WHAT TO PRODUCE: Copy out every line in the entries below that includes "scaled".

PROVIDED MATERIAL:
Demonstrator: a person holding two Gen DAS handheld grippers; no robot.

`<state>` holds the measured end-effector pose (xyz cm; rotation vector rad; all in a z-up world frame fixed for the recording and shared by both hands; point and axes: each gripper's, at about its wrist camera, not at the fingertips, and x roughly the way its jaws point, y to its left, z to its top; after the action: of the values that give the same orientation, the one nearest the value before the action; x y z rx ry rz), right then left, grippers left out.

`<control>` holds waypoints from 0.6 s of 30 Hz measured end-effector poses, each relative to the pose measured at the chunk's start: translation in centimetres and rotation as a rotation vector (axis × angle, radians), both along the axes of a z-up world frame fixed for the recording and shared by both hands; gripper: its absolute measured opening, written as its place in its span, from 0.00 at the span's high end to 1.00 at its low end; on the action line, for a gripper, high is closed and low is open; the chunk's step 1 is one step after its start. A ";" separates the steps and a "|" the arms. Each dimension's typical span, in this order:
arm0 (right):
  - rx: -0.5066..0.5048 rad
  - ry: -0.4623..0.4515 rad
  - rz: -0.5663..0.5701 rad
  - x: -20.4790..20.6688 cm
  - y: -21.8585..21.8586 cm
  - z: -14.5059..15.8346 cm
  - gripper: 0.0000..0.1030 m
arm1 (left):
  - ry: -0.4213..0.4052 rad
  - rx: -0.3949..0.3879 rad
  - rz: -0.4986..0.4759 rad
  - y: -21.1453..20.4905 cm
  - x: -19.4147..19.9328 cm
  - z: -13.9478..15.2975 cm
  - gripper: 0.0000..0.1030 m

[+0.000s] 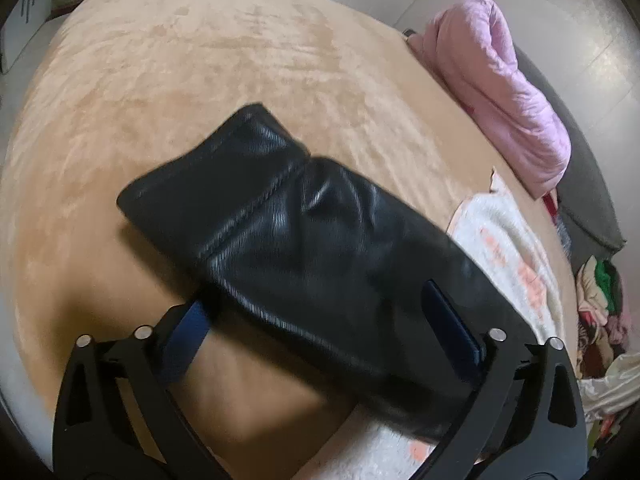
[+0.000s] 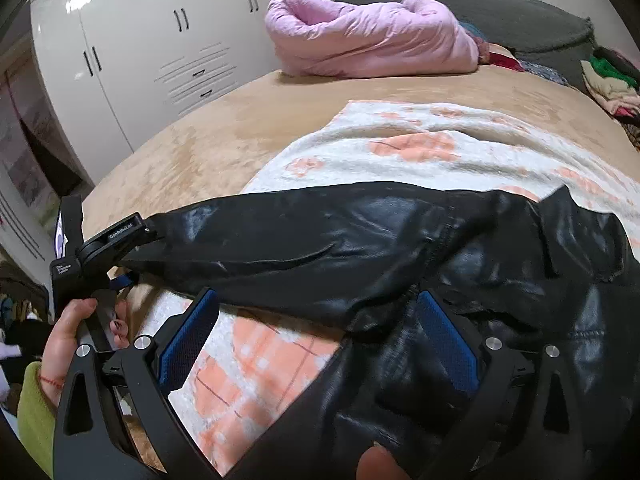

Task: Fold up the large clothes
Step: 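Grasp the cuff of the other sleeve with the left tool, then lift the sleeve with the left tool, fold it across the back, release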

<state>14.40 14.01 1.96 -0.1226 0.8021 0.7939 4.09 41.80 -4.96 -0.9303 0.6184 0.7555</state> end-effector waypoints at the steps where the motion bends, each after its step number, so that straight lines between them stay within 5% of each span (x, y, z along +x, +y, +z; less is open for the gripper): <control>1: 0.004 0.003 -0.014 0.0 -0.7 0.0 0.04 | -0.017 0.007 -0.001 0.2 -0.1 0.2 0.58; 4: 0.023 0.012 -0.037 0.1 -2.2 -0.1 0.04 | -0.087 -0.043 -0.004 0.8 -0.9 -0.3 0.81; 7: 0.027 0.013 -0.067 0.1 -3.8 -0.1 0.04 | -0.154 -0.035 -0.016 0.6 -1.5 0.4 0.91; 18: 0.042 0.006 -0.158 -0.5 -10.6 0.5 0.04 | -0.257 0.146 -0.083 -2.9 -2.4 5.9 0.98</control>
<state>13.86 3.45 2.47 -0.0192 0.7903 0.6620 1.71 38.90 0.91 -0.8447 0.3688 0.5869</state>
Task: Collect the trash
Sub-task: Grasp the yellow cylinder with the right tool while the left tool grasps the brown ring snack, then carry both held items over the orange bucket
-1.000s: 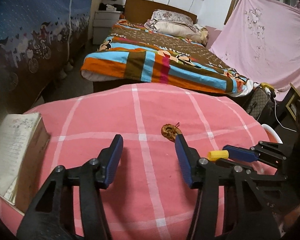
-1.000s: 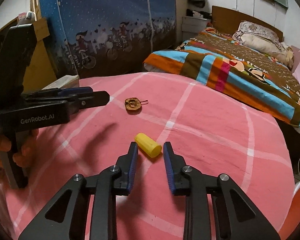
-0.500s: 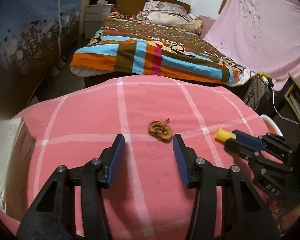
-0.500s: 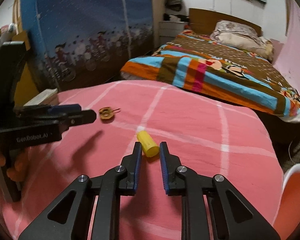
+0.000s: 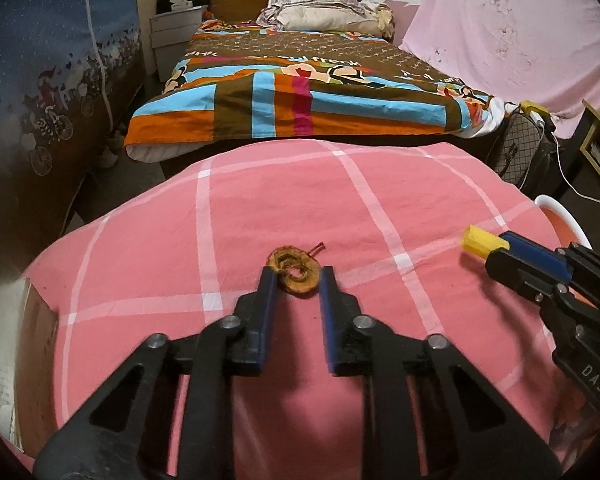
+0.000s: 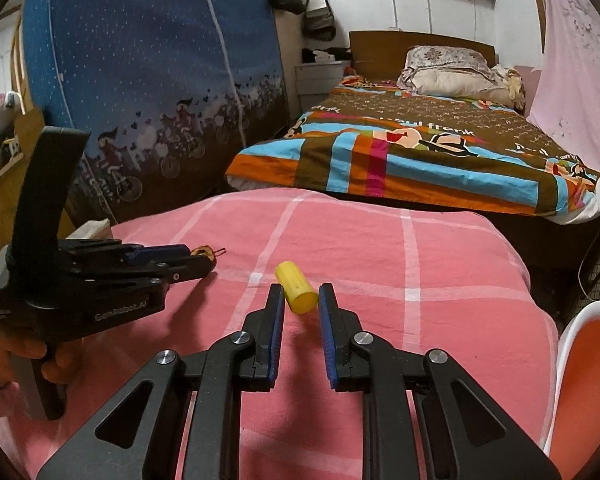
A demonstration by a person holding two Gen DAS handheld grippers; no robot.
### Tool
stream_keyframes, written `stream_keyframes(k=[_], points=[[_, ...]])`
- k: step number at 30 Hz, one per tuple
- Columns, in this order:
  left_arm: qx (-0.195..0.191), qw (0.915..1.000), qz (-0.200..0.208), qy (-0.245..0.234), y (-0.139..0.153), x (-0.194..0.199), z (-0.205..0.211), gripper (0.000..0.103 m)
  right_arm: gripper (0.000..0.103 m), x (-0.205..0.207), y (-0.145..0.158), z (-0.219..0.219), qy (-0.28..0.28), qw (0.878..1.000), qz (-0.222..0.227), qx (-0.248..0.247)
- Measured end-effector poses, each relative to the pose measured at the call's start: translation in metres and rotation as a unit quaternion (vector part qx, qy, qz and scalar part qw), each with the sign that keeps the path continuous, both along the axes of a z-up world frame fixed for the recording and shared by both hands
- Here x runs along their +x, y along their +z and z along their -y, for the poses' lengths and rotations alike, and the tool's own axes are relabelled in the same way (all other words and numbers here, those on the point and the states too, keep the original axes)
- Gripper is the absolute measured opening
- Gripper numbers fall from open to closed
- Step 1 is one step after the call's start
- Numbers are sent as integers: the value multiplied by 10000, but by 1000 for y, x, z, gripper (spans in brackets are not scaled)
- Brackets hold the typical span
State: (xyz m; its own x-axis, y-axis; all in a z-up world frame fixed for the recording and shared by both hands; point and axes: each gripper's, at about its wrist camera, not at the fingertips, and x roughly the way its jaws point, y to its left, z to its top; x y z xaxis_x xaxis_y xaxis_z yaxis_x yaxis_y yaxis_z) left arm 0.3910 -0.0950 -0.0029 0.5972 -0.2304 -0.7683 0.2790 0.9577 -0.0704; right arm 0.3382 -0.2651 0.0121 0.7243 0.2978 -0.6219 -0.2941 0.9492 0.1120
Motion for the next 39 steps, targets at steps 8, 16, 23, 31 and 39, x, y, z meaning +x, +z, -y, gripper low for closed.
stream_keyframes(k=[8, 16, 23, 31, 39], points=[[-363, 9984, 438, 72, 15, -21, -5, 1, 15, -25, 12, 7, -137, 9978, 625, 144], [-1047, 9856, 1313, 206, 39, -64, -4, 1, 15, -66, 31, 27, -520, 9857, 1553, 388], [-1186, 9724, 2011, -12, 62, -97, 20, 1, 15, -107, 49, 45, -972, 9676, 2318, 237], [-1136, 9560, 2667, -441, 86, -131, 60, 1, 15, -142, 66, 81, -1509, 9459, 2859, 268], [-951, 9394, 3154, -950, 99, -158, 103, 1, 15, -165, 60, 121, -2005, 9290, 3085, 384]])
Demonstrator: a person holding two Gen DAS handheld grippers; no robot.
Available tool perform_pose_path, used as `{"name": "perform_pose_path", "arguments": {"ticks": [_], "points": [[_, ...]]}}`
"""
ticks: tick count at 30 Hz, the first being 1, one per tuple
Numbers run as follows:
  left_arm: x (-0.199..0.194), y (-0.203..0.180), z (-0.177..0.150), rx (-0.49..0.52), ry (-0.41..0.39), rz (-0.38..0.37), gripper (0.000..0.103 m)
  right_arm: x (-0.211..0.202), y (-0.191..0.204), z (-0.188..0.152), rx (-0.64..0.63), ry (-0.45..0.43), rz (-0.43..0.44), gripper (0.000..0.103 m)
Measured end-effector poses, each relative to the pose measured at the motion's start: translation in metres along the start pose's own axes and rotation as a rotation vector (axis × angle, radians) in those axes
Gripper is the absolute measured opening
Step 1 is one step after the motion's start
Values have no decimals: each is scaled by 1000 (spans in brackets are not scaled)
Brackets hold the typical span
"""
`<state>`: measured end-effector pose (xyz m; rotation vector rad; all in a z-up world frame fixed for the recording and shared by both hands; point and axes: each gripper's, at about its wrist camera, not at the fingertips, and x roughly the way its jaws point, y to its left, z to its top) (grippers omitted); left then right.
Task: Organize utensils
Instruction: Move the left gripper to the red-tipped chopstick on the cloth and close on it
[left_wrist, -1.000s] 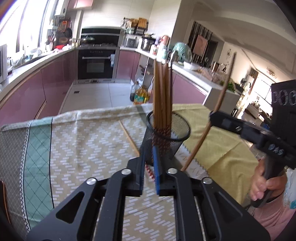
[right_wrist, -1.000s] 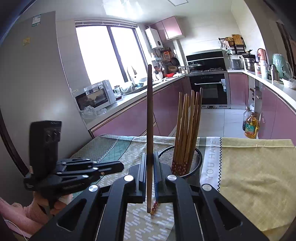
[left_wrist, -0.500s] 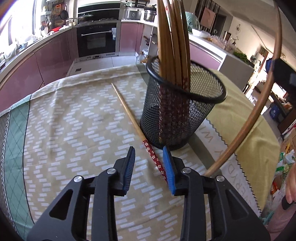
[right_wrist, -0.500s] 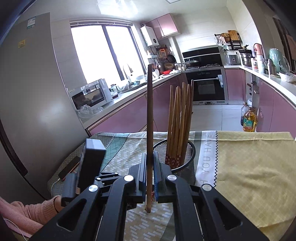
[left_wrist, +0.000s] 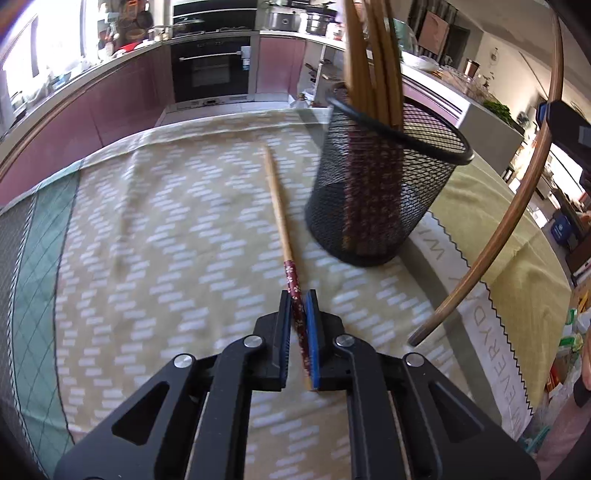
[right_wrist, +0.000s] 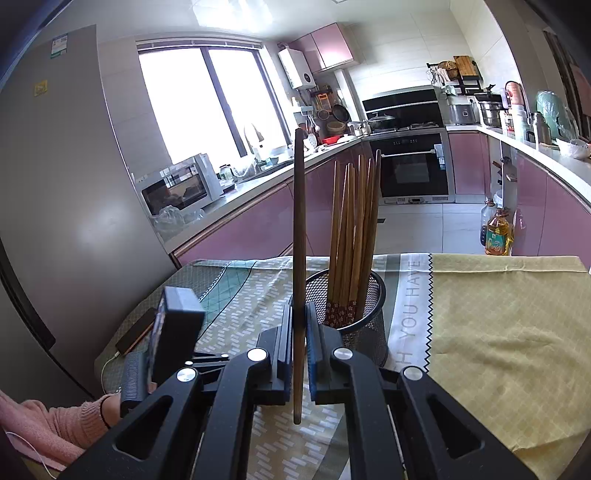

ANSWER FOR THIS EXERCISE:
- Numbers are sent as integers: the value multiplied by 10000, but by 1000 for y, x, z, gripper (spans in brackets are not scaled)
Values have no decimals: each is scaled by 1000 (spans in brackets are not scaled)

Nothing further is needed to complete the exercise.